No one mentioned Dante in this discussion over Viola’s safety. He didn’t look slighted, which Holly took as an indication that he understood that his on-board title of “secondary chaperone” had merely been something Rusev concocted to give him a purpose en route to the Venus station, where his real work as a technician would begin.
After a quick farewell, which largely revolved around Robert annoying Viola with orders to be careful and Holly annoying Yury with orders to rest when he got back to the lander, the two groups went their separate ways.
“Actually, Grav,” Holly called after only a few steps. “Can Viola have your wristband until we get back? It makes sense for the people who are outside to have them.”
He shrugged. “Sure.” Holly’s alarm beeped when he removed his wristband and continued until he reached Viola and handed it to her.
“This thing’s pretty cool,” Viola said a few minutes later, pressing buttons and tapping options she didn’t understand once the wristband was securely attached. “Woah… what was that?”
“What was what?” Dante asked, taking the words out of Holly’s mouth.
Viola, having stopped on the spot, pointed to her wristband. “The screen flashed white then went black for, like, half a second.”
Holly walked the few steps back to her. “Mine seem
s… huh? It just flashed! Dante, come here.”
“What for?”
“To check your wristband, obviously,” Holly said.
He walked over and nodded indifferently when he reached them. “Yeah, it flashed. Probably magnetism or something. We could be standing at a pole for all we know.”
Holly and Viola looked all around. Apart from the foursome fading into the distance and a few rock formations, there wasn’t much to see.
“Look at the ground,” Viola suddenly said, her voice animated. “Look at the little bits of grass!” She raised her right arm and bent it at the elbow several times to signify a barrier. “The whole way along, there’s no more grass on that side. I mean, it’s not like the ground is covered on this side, but there’s literally none on that side.”
Holy shit, Holly thought. She’s right.
“Could a pole do that?” Viola asked Dante, genuinely curious.
“Maybe,” he said. “But the difference in the grass could be caused by something simpler.
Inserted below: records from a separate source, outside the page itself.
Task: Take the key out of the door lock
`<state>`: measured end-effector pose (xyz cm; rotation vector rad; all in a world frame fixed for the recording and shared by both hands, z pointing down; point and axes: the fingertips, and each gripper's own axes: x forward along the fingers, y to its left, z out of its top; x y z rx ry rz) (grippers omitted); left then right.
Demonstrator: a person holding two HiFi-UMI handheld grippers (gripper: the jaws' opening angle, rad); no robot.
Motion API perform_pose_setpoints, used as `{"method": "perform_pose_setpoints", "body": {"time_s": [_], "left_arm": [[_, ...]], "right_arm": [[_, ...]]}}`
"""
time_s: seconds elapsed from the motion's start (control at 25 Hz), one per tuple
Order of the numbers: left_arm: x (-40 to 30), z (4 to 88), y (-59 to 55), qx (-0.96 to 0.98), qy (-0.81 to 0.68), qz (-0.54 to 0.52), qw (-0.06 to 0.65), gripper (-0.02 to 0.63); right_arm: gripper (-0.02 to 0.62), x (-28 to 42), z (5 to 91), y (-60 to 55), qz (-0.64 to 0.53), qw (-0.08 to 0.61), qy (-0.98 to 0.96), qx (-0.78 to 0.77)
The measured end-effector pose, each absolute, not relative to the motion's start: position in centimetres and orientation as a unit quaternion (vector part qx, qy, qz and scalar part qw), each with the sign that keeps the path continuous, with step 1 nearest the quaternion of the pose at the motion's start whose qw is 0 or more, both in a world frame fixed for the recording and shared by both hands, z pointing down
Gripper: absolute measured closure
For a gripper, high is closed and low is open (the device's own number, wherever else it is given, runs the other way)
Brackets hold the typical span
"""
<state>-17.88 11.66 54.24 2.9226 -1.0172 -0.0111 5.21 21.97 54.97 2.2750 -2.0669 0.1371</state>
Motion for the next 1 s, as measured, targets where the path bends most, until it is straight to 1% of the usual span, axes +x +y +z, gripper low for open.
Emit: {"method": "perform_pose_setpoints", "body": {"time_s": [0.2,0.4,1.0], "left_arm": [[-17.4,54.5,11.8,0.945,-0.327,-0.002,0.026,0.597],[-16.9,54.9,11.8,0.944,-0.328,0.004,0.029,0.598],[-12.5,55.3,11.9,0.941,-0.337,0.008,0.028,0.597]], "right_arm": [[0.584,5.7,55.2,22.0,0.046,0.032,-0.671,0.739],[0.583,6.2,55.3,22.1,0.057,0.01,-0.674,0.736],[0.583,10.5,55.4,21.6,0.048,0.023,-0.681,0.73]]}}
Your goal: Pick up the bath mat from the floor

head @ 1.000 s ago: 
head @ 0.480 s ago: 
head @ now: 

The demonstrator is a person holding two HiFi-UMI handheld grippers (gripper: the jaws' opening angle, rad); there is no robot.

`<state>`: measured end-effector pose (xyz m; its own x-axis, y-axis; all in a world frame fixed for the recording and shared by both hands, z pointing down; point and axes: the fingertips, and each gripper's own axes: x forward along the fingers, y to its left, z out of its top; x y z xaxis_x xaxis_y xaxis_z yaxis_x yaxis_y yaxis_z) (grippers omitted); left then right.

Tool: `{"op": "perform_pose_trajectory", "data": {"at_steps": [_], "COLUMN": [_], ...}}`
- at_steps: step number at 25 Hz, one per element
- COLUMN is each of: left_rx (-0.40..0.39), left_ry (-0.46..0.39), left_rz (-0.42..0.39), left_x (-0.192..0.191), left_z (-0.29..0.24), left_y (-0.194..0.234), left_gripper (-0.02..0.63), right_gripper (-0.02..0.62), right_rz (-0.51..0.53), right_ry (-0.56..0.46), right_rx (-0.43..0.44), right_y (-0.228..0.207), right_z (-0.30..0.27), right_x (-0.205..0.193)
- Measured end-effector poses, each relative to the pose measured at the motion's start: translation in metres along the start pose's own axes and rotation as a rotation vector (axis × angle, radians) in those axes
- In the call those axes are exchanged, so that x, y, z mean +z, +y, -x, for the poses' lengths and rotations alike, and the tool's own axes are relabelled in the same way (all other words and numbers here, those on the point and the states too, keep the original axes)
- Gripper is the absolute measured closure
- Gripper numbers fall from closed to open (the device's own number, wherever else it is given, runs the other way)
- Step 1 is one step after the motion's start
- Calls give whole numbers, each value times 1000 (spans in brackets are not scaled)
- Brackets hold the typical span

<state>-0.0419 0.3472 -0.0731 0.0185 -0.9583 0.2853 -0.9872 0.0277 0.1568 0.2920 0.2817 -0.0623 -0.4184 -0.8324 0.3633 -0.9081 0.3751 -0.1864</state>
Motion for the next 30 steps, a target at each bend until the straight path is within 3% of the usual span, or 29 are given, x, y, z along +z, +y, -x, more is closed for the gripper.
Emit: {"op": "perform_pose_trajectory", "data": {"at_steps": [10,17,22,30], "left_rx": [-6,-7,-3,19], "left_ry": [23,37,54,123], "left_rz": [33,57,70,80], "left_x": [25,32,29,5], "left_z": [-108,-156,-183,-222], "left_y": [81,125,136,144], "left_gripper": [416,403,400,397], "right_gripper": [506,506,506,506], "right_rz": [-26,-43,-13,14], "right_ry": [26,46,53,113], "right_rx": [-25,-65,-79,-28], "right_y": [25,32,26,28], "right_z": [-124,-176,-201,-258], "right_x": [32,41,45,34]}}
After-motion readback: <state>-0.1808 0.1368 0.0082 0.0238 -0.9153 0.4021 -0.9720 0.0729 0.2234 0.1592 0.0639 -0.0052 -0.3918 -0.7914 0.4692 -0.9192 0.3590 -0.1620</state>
Maybe an underground river making that area more fertile? I don’t know.”
Viola wasn’t convinced. “Don’t you think it’s more than a little bit weird that we’d find a line like this exactly where Spaceman’s pacemaker started acting up and exactly where the wristbands go blank? You really think an underground river is causing that?”
“Maybe.”
Holly turned in the opposite direction and looked to see whether the pattern of grass only growing past a clearly defined point would continue that way. She squinted her eyes, crouched down, and looked closely at the ground under her feet then more distantly towards the horizon. There was only one conclusion.
“Dante,” she said, “there’s definitely a line.”
Viola looked at Holly. “So what does it mean? Where do you think it goes?”
“I don’t know where it goes,” Holly said. “But if whatever’s causing this line really did mess with Yury’s heart, it means this planet’s even more dangerous than we thought.”